Tuesday, January 30, 2007

Business Education

My students and I discussed the role of business education in high schools today. It was one statement on a set of statements I asked them to think about. They agreed that the field of business education (at the high school level) encompasses a wide array of content - probably more than any other subject area (one year my students and I created a list of almost 50 different business education courses possible). And they agreed that the traditional purpose statement of 'for and about business' was obscure and inadequate.

Now it may be that I didn't teach them the meaning of the for and about statement properly but to be honest I'm not sure I understand it fully either.

So we teach students about business so that they can understand business in their daily lives. And we teach for business so that they will have the skills to be 'in' business - employed.

But are these two really different? How does the computer/technology fit into this scheme?

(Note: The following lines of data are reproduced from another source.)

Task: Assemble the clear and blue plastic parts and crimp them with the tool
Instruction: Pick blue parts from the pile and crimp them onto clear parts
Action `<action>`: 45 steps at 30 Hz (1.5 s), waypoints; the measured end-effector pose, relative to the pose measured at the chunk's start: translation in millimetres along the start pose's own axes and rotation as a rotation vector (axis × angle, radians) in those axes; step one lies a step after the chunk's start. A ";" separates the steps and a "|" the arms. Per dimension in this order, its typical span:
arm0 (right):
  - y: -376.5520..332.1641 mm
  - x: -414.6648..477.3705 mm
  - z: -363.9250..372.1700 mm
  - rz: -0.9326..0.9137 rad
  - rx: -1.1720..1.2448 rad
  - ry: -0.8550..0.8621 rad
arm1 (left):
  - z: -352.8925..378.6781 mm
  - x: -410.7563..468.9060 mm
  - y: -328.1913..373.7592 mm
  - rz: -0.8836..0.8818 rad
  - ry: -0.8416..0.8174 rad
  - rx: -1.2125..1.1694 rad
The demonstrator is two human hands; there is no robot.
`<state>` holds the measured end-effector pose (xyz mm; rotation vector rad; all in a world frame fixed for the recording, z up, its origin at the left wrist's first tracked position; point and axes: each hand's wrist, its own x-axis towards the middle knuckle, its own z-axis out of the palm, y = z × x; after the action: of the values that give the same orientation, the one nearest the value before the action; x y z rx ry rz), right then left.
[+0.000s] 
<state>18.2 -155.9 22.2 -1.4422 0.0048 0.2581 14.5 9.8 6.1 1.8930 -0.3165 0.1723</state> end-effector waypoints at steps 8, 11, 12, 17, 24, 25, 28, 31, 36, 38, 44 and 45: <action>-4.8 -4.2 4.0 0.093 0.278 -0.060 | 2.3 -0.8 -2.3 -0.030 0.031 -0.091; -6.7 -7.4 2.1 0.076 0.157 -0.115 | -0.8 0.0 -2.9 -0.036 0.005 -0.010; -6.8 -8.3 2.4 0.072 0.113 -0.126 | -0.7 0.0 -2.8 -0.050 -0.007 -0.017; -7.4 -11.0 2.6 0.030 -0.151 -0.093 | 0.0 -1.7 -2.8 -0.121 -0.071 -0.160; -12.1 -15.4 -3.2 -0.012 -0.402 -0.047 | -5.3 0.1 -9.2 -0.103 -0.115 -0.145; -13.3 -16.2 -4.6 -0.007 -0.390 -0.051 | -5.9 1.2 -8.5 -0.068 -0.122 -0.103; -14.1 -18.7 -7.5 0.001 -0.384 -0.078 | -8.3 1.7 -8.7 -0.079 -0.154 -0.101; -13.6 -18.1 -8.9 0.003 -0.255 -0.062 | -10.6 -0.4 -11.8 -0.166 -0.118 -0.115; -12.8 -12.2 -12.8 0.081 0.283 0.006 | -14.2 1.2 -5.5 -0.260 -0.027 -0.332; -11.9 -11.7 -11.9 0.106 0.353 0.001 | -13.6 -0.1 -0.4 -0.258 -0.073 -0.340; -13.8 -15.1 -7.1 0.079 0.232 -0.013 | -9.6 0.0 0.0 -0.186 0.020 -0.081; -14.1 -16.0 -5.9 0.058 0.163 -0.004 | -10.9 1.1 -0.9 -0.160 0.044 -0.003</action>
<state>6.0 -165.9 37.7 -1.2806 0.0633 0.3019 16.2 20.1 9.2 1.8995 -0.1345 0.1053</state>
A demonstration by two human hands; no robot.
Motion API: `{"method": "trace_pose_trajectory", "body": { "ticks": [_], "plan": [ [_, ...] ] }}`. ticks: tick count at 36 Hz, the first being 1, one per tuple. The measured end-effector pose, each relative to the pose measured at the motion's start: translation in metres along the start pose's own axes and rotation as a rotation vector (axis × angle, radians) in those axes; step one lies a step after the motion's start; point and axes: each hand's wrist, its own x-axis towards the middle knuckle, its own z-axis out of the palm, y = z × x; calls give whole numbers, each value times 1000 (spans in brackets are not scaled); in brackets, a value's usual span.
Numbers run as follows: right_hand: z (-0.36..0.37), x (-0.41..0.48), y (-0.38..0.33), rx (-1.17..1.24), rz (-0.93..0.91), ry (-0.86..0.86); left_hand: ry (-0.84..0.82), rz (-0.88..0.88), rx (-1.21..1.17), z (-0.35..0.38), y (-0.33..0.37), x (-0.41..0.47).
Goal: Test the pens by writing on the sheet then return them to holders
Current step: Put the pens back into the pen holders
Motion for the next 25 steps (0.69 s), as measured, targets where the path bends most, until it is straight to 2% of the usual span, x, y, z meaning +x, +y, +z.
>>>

Are we teaching students how to use a spreadsheet so that they can be accountants? employees that use spreadsheets? Or are we teaching them to use a spreadsheet so that they can keep track of their household expenses? or their investments? or their churches membership?

Is teaching students how to deal with spreadsheets for or about business - or both?

Fuzzy - perhaps not when it was invented - but fuzzy today.

Think, for a moment, about our educational ladder. We’ve strengthened the steps lifting students from elementary school to junior high.. and those from junior high to high school. But, that critical step taking students from high school into adulthood is badly broken. And it can no longer support the weight it must bear.